**Available data**:

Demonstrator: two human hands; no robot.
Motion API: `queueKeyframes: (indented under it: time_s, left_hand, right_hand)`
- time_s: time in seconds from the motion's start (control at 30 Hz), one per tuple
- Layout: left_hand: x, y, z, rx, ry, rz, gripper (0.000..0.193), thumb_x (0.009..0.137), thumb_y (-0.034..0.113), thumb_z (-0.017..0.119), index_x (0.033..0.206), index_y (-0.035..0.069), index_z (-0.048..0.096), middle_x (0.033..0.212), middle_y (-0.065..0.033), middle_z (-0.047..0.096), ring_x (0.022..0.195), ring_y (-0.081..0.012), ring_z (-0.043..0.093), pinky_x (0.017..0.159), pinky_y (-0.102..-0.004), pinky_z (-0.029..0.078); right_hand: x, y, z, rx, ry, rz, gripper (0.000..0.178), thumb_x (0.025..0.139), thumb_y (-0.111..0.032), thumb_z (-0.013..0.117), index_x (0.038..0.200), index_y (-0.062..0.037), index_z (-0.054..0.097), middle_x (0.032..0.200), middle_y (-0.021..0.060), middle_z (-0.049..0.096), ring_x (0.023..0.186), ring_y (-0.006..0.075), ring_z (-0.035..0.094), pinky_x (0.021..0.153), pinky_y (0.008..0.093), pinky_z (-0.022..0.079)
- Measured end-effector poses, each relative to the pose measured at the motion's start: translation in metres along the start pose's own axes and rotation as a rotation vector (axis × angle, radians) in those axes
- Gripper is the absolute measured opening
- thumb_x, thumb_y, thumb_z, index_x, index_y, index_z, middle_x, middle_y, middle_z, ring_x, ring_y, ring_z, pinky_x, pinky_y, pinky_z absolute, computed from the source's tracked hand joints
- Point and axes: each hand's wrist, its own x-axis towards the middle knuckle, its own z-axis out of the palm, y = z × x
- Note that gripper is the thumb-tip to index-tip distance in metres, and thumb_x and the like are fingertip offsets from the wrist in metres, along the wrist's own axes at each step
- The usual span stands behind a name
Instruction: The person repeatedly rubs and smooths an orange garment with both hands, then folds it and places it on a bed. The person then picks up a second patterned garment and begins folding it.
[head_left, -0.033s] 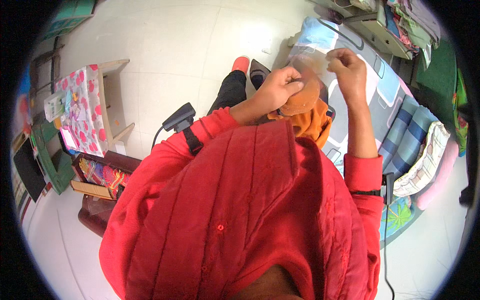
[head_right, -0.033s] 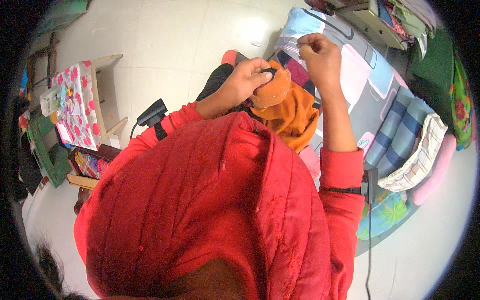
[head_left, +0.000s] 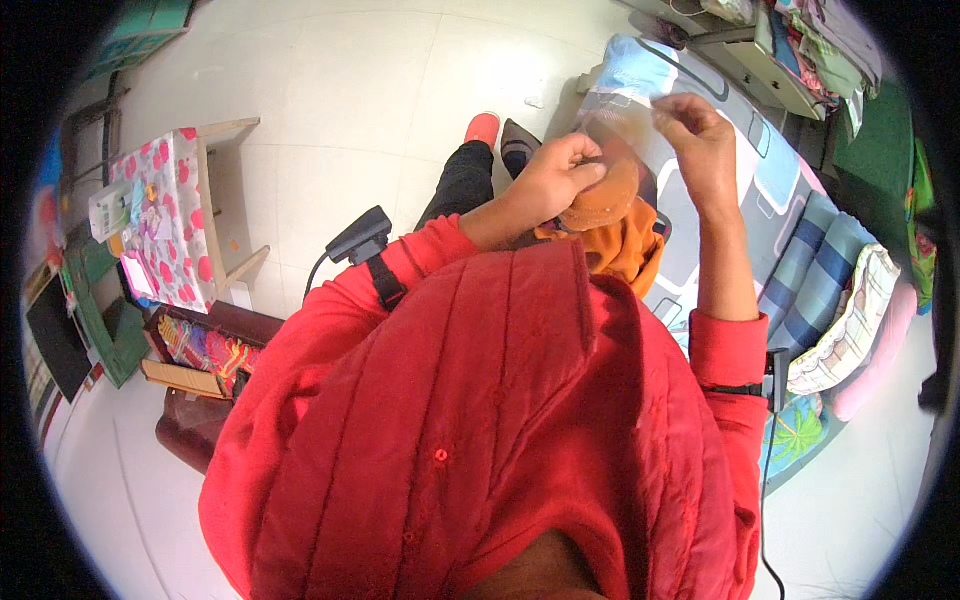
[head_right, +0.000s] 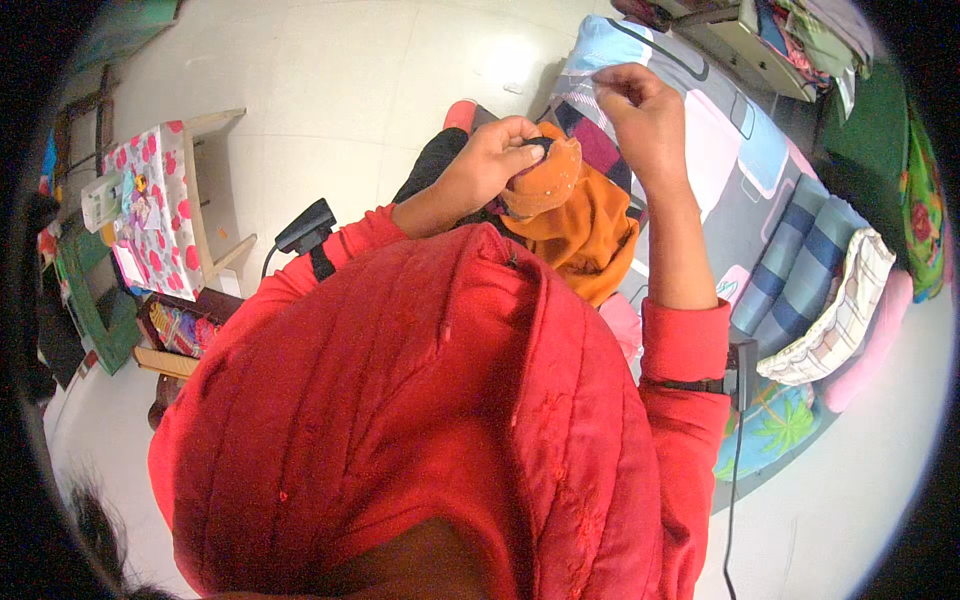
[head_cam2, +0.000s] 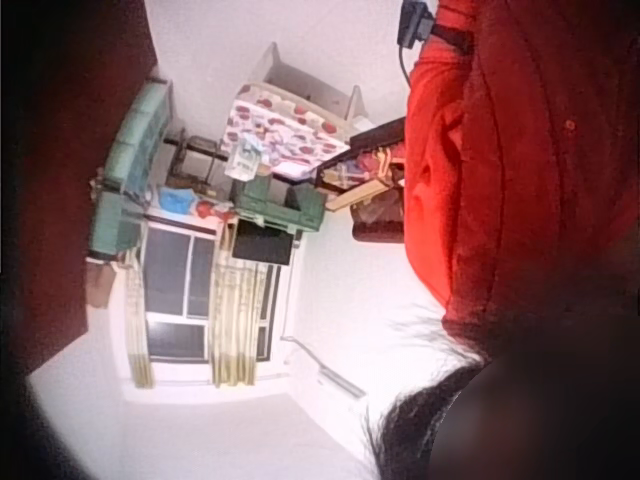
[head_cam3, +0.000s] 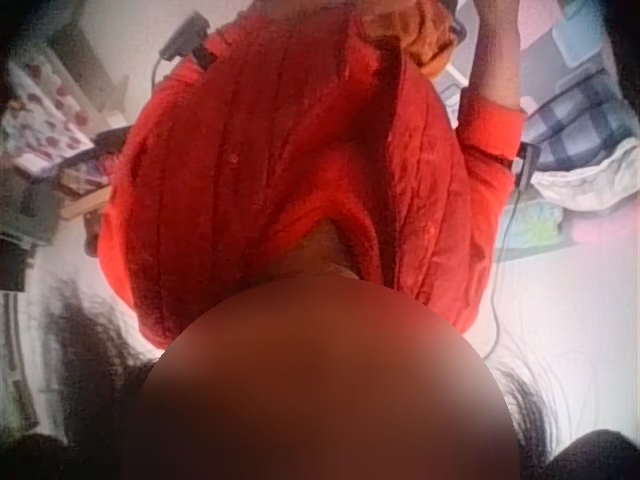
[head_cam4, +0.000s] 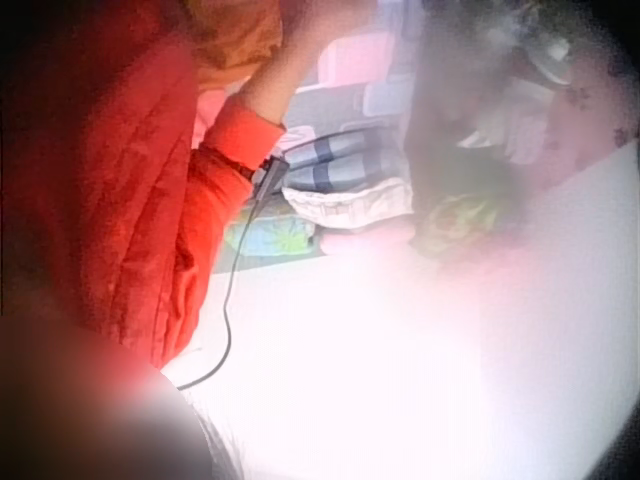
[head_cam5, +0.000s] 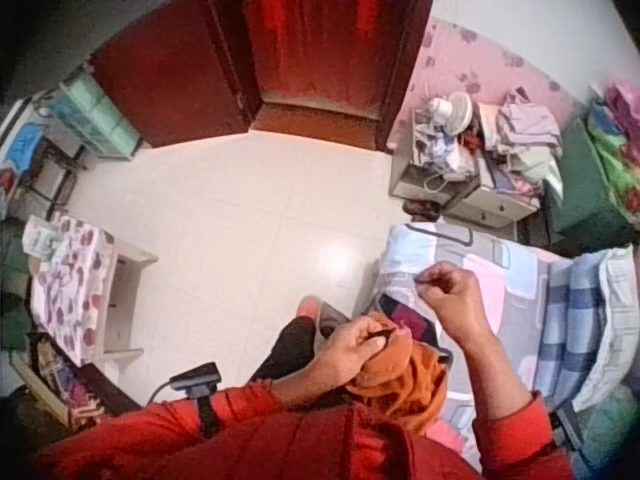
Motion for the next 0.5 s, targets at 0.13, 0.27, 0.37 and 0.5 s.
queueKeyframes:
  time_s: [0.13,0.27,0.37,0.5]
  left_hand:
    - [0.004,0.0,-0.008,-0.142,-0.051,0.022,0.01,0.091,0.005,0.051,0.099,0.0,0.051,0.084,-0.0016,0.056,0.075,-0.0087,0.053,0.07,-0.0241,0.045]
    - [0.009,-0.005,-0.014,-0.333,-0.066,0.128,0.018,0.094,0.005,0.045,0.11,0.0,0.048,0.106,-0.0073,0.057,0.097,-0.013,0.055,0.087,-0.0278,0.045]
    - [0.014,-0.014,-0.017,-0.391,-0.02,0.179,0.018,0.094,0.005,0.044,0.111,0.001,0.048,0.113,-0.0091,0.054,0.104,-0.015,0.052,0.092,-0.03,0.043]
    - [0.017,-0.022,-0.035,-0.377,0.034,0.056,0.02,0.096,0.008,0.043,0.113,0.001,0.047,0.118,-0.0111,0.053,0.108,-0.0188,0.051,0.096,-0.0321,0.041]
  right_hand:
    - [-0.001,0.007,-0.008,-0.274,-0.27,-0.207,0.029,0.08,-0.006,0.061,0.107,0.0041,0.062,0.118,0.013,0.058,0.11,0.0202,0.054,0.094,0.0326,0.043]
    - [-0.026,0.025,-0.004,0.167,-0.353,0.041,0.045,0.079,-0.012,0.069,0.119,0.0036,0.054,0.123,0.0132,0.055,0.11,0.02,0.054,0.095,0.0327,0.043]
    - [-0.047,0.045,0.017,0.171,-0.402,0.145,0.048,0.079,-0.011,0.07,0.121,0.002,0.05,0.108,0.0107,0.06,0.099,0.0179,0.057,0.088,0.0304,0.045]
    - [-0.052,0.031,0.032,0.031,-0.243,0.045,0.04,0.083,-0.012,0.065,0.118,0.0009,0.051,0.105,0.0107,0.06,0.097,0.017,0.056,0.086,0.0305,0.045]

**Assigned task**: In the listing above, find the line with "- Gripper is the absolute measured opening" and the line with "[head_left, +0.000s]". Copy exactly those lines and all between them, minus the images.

**Solved exercise**:
- Gripper is the absolute measured opening
- thumb_x, thumb_y, thumb_z, index_x, index_y, index_z, middle_x, middle_y, middle_z, ring_x, ring_y, ring_z, pinky_x, pinky_y, pinky_z absolute, computed from the source's tracked hand joints
- Point and axes: each hand's wrist, its own x-axis towards the middle knuckle, its own z-axis out of the palm, y = z × x
- Note that gripper is the thumb-tip to index-tip distance in metres, and thumb_x and the like are fingertip offsets from the wrist in metres, along the wrist's own axes at each step
- The usual span stands behind a name
Instruction: The person repeatedly rubs and smooths an orange garment with both hands, then folds it and places it on a bed. The person then picks up a second patterned garment and begins folding it.
[head_left, -0.033s] 
[head_right, -0.033s] 
[head_left, +0.000s] 

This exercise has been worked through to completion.